Problem requirements:
Pictures should be excluded; otherwise, copy every entry exactly.

---- Material to process

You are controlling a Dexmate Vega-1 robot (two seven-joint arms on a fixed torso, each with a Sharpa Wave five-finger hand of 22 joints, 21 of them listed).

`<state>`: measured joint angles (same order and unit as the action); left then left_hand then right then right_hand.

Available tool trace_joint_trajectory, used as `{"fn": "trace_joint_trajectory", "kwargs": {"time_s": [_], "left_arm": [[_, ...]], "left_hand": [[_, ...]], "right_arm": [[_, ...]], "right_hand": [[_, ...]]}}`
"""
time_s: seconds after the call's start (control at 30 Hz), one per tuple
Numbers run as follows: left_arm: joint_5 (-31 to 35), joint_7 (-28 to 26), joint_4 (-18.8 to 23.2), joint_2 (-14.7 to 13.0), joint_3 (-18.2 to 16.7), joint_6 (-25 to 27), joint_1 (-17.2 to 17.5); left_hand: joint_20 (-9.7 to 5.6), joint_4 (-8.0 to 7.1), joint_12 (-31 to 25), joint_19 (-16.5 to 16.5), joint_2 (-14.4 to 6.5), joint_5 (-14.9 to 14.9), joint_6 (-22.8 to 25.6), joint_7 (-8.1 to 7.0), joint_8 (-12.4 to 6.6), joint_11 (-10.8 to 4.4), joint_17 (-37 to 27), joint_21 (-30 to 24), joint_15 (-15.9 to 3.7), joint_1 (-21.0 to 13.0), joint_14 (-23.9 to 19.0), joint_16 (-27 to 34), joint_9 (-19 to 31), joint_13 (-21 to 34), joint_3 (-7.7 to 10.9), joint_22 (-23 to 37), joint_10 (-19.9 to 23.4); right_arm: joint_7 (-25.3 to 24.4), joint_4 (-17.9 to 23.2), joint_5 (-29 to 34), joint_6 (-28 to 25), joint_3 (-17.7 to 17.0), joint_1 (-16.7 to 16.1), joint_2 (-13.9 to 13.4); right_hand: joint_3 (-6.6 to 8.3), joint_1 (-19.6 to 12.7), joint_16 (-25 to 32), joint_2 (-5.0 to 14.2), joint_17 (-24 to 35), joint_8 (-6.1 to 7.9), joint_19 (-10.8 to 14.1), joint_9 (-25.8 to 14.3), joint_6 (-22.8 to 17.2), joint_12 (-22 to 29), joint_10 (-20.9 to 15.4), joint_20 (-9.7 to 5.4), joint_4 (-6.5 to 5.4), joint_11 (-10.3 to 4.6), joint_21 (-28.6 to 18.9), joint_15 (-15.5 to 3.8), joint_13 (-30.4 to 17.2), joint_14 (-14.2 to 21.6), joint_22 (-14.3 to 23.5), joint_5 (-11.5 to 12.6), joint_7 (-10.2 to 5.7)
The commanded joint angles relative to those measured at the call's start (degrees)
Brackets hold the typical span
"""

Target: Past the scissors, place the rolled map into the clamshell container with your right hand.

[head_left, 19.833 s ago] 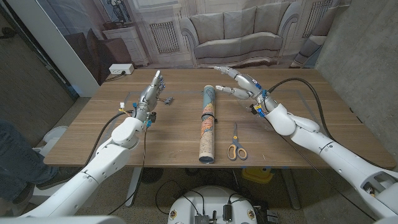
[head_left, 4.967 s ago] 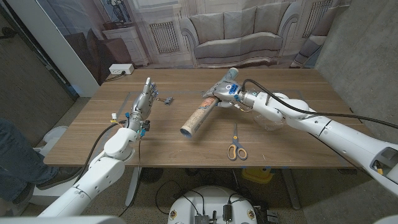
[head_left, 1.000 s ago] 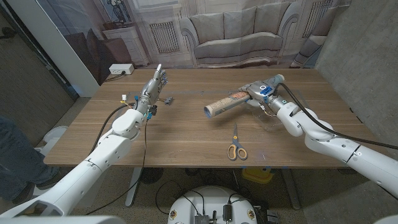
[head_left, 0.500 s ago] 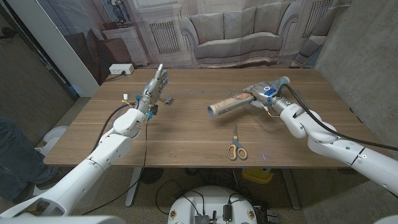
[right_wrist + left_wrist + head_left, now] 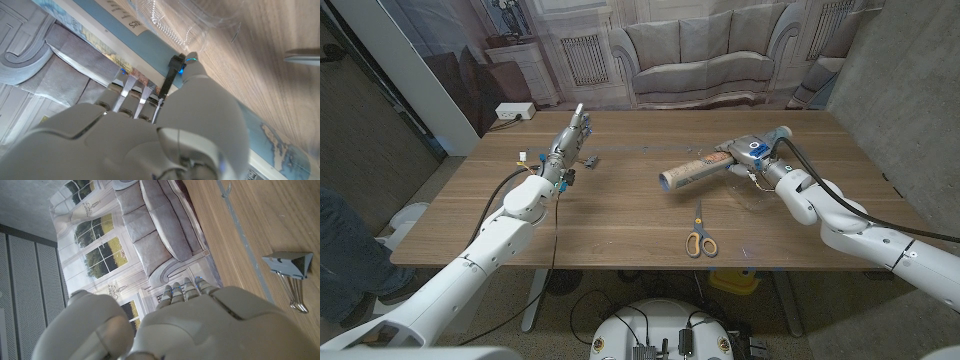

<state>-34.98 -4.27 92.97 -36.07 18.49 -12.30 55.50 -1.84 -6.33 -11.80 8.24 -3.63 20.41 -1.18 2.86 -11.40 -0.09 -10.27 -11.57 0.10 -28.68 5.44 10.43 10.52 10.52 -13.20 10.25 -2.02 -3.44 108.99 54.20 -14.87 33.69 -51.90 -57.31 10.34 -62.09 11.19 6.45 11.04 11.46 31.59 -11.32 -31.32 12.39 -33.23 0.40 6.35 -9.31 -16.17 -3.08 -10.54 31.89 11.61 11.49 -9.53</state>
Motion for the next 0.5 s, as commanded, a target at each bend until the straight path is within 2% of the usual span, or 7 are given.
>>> {"fn": "trace_joint_trajectory", "kwargs": {"time_s": [0.03,0.5], "left_arm": [[0.5,-0.7,0.9,0.1,0.5,0.6,0.3],[0.6,-1.6,2.1,-0.4,0.1,1.0,1.3]], "left_hand": [[-0.24,0.06,0.2,0.6,-0.2,0.2,0.3,-0.11,0.16,-0.34,-0.2,-0.1,0.04,-0.2,0.3,0.3,0.2,0.3,-0.35,0.3,-0.2],[-0.21,0.07,0.2,0.6,-0.2,0.2,0.3,-0.09,0.15,-0.33,-0.2,-0.1,0.04,-0.2,0.3,0.3,0.2,0.3,-0.47,0.3,-0.2]], "right_arm": [[-0.2,0.6,-0.9,-1.0,-0.8,-1.8,-1.4],[0.0,-0.6,-1.3,-0.9,-0.4,-1.0,-1.0]], "right_hand": [[0.09,-0.9,-0.2,1.32,0.2,0.09,3.6,-0.1,-0.2,-0.1,-0.2,-12.56,-0.13,0.02,-0.4,-9.66,-0.1,0.2,0.2,0.0,-0.02],[-0.52,0.1,-0.3,0.76,0.1,-0.05,3.3,-0.1,0.1,-0.3,0.3,-12.50,-0.52,0.29,-0.2,-9.36,-0.1,-0.2,0.1,-0.1,0.23]]}}
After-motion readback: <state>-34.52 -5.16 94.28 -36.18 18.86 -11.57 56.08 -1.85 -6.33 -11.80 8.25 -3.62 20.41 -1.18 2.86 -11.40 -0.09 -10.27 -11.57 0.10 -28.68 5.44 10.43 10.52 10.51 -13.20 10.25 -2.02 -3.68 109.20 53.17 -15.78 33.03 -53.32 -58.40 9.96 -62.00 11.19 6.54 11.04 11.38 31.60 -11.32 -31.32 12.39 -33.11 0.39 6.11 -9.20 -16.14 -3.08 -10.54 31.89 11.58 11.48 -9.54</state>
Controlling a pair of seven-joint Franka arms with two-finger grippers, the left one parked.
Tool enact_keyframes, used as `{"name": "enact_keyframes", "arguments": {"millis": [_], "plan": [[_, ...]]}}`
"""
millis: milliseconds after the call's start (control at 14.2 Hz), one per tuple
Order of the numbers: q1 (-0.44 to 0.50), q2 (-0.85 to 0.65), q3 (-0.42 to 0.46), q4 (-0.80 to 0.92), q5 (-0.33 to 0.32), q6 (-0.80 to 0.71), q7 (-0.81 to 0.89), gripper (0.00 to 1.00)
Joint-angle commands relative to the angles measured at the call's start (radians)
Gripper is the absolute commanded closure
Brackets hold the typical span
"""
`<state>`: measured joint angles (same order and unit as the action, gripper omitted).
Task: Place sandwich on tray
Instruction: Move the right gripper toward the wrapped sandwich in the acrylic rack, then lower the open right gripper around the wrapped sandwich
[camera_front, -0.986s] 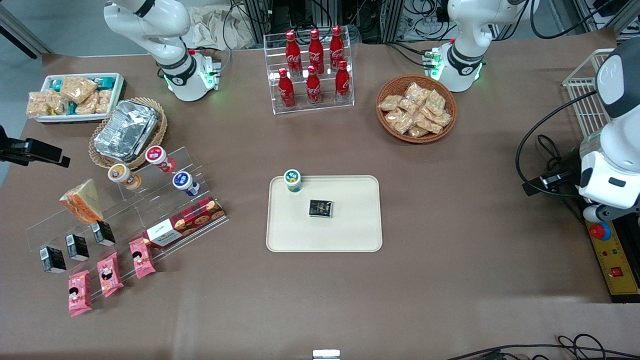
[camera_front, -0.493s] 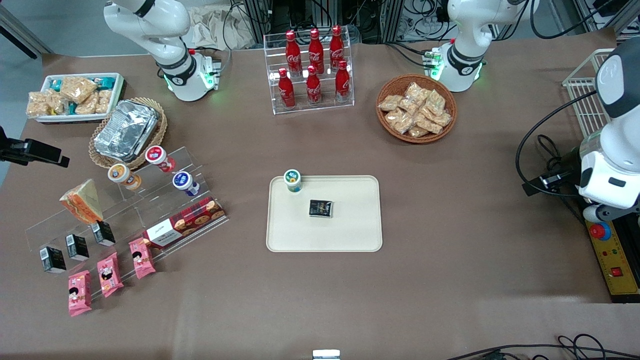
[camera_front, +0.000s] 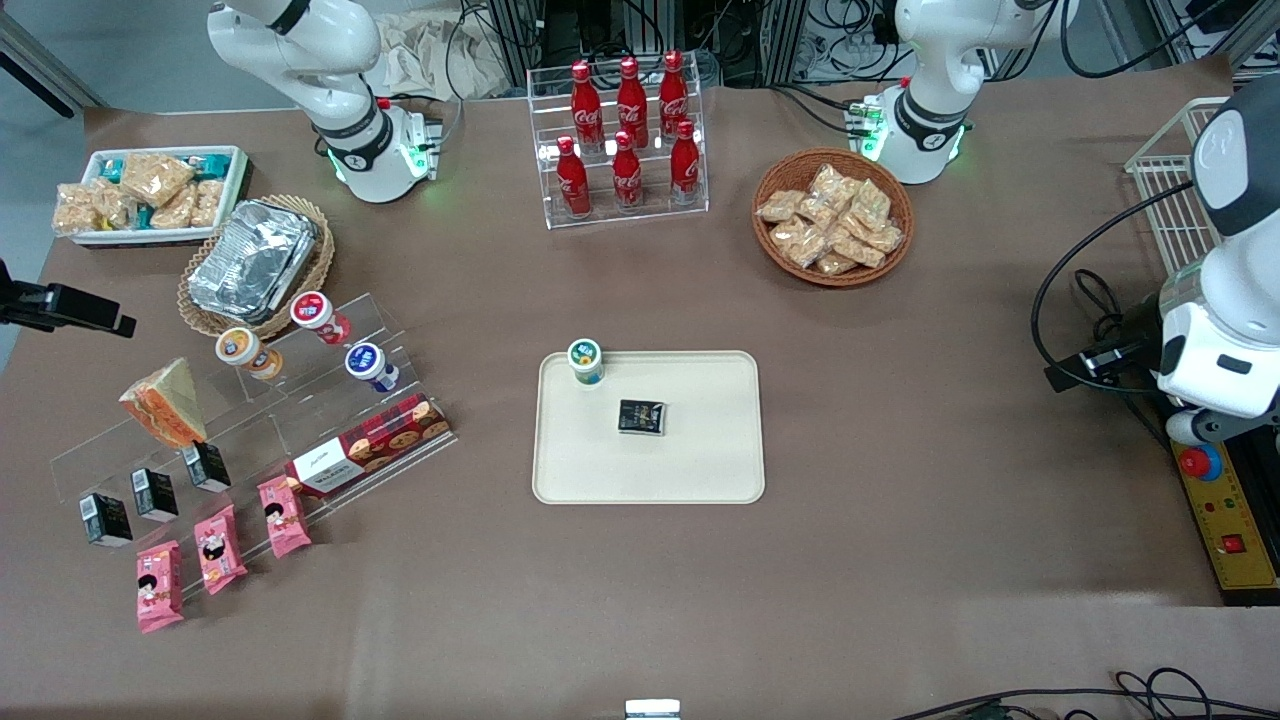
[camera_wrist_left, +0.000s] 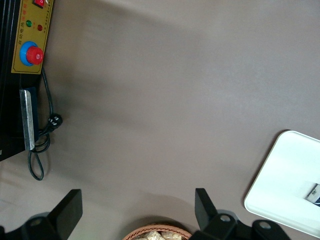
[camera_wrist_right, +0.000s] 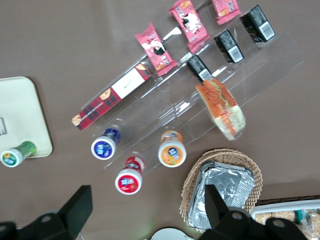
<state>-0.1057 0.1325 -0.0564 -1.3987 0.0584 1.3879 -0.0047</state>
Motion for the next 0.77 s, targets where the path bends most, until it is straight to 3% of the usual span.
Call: {"name": "enact_keyframes", "arguments": {"millis": [0,282,704], "plan": [[-0.014,-0.013,-0.028,-0.062,-0.015,0.057,-0.072,0.0],[-0.014,-0.011,-0.045,-0.129,-0.052,0.14,-0.187,0.0],[-0.029,0.018,-0.095,-0.285,-0.054,0.342,-0.386,0.0]]}}
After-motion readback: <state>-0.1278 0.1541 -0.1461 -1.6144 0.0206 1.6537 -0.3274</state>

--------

Completed exercise:
You are controlling a Dexmate Vega-1 robot (two seven-joint arms on a fixed torso, each with a Sharpa Wave five-finger hand of 22 joints, 21 of them listed).

`<state>`: measured joint angles (same order and unit as the action); left then left_hand then right then right_hand.

Available tool trace_joint_trajectory, used as `{"fn": "trace_joint_trajectory", "kwargs": {"time_s": [_], "left_arm": [[_, ...]], "left_hand": [[_, ...]], "right_arm": [[_, ...]], "right_hand": [[_, ...]]}}`
"""
time_s: seconds after the call's start (control at 30 Hz), one per tuple
Numbers run as follows: left_arm: joint_5 (-31 to 35), joint_7 (-28 to 26), joint_4 (-18.8 to 23.2), joint_2 (-14.7 to 13.0), joint_3 (-18.2 to 16.7), joint_6 (-25 to 27), joint_1 (-17.2 to 17.5); left_hand: joint_20 (-9.7 to 5.6), joint_4 (-8.0 to 7.1), joint_12 (-31 to 25), joint_19 (-16.5 to 16.5), joint_2 (-14.4 to 6.5), joint_5 (-14.9 to 14.9), joint_6 (-22.8 to 25.6), joint_7 (-8.1 to 7.0), joint_8 (-12.4 to 6.6), joint_11 (-10.8 to 4.4), joint_17 (-37 to 27), joint_21 (-30 to 24), joint_15 (-15.9 to 3.7), joint_1 (-21.0 to 13.0), joint_14 (-23.9 to 19.0), joint_16 (-27 to 34), joint_9 (-19 to 31), joint_13 (-21 to 34), joint_3 (-7.7 to 10.9), joint_22 (-23 to 37), joint_10 (-19.9 to 23.4); right_arm: joint_7 (-25.3 to 24.4), joint_4 (-17.9 to 23.2), joint_5 (-29 to 34), joint_6 (-28 to 25), joint_3 (-17.7 to 17.0), joint_1 (-16.7 to 16.1), joint_2 (-13.9 to 13.4); right_hand: joint_3 (-6.6 to 8.3), joint_1 (-19.6 to 12.7), joint_16 (-25 to 32), joint_2 (-5.0 to 14.2), joint_17 (-24 to 35), joint_8 (-6.1 to 7.9), joint_19 (-10.8 to 14.1), joint_9 (-25.8 to 14.3), joint_6 (-22.8 to 17.2), joint_12 (-22 to 29), joint_10 (-20.9 to 15.4), joint_20 (-9.7 to 5.4), joint_4 (-6.5 to 5.4), joint_11 (-10.3 to 4.6), joint_21 (-28.6 to 18.9), joint_15 (-15.5 to 3.8), joint_13 (-30.4 to 17.2), joint_14 (-14.2 to 21.6), joint_22 (-14.3 to 23.5), joint_5 (-11.5 to 12.6), joint_7 (-10.2 to 5.7)
The commanded joint angles relative to those measured at the call's start (degrees)
Brackets hold the typical span
"""

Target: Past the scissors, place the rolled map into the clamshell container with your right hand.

[head_left, 19.833 s ago] 
[head_left, 4.967 s ago] 
[head_left, 1.000 s ago] 
[head_left, 0.500 s ago] 
[right_wrist + left_wrist + head_left, now] 

<state>-34.98 -4.27 92.97 -36.07 18.49 -12.30 55.50 -1.84 -6.33 -11.80 8.24 -3.63 20.41 -1.18 2.86 -11.40 -0.09 -10.27 -11.57 0.10 -28.68 5.44 10.43 10.52 10.52 -13.20 10.25 -2.02 -3.44 108.99 54.20 -14.87 33.69 -51.90 -57.31 10.34 -62.09 11.19 6.45 11.04 11.46 31.59 -11.32 -31.32 12.39 -33.23 0.40 6.35 -9.31 -16.17 -3.08 -10.54 31.89 11.61 11.49 -9.53</state>
Motion for the next 0.5 s, as commanded, a target at each bend until the straight path is within 2% of the usual span, or 7 are given.
>>> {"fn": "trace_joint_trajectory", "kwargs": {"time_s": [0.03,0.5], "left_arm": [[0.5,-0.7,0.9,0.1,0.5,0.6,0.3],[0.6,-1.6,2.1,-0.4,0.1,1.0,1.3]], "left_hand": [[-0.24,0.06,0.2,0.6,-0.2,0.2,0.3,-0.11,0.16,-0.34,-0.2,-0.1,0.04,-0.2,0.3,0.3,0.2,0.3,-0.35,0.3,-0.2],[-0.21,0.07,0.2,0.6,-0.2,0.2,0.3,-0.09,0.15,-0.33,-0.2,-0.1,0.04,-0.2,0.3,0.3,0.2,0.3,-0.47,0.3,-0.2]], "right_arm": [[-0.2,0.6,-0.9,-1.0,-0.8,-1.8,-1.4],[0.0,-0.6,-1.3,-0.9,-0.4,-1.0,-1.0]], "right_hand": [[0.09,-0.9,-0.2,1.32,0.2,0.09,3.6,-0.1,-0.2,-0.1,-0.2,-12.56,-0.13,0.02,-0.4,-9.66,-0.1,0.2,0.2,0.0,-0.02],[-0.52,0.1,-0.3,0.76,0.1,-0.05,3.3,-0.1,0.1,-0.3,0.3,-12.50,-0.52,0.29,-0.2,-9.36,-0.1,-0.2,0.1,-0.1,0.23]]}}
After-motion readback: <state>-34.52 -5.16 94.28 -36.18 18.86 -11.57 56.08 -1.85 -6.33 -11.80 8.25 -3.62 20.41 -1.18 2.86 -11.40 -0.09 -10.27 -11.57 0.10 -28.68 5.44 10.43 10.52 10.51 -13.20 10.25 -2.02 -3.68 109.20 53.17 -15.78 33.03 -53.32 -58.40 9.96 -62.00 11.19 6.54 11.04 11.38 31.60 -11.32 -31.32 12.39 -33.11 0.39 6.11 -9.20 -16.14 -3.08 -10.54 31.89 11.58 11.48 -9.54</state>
Controlling a pair of seven-joint Franka arms with two-finger grippers, the left one parked.
Tool enact_keyframes, used as `{"name": "enact_keyframes", "arguments": {"millis": [_], "plan": [[_, ...]]}}`
"""
millis: milliseconds after the call's start (control at 14.2 Hz), one per tuple
Order of the numbers: q1 (-0.44 to 0.50), q2 (-0.85 to 0.65), q3 (-0.42 to 0.46), q4 (-0.80 to 0.92), q5 (-0.33 to 0.32), q6 (-0.80 to 0.71), q7 (-0.81 to 0.89), gripper (0.00 to 1.00)
Joint-angle commands relative to the angles measured at the call's start (radians)
Gripper is the absolute commanded closure
Brackets hold the typical span
"""
`<state>`: measured joint angles (same order and unit as the action, gripper omitted).
Task: Place sandwich on tray
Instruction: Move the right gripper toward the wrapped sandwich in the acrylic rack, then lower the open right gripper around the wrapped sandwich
[camera_front, -0.986s] 
[camera_front, -0.493s] 
[camera_front, +0.000s] 
[camera_wrist_left, +0.000s] 
[camera_wrist_right, +0.000s] 
<state>-0.1057 0.1325 -0.0564 -1.3987 0.0584 1.3879 -0.0047</state>
Motion for the next 0.77 s, targets where the path bends most, until it is straight to 3% of the usual span.
Call: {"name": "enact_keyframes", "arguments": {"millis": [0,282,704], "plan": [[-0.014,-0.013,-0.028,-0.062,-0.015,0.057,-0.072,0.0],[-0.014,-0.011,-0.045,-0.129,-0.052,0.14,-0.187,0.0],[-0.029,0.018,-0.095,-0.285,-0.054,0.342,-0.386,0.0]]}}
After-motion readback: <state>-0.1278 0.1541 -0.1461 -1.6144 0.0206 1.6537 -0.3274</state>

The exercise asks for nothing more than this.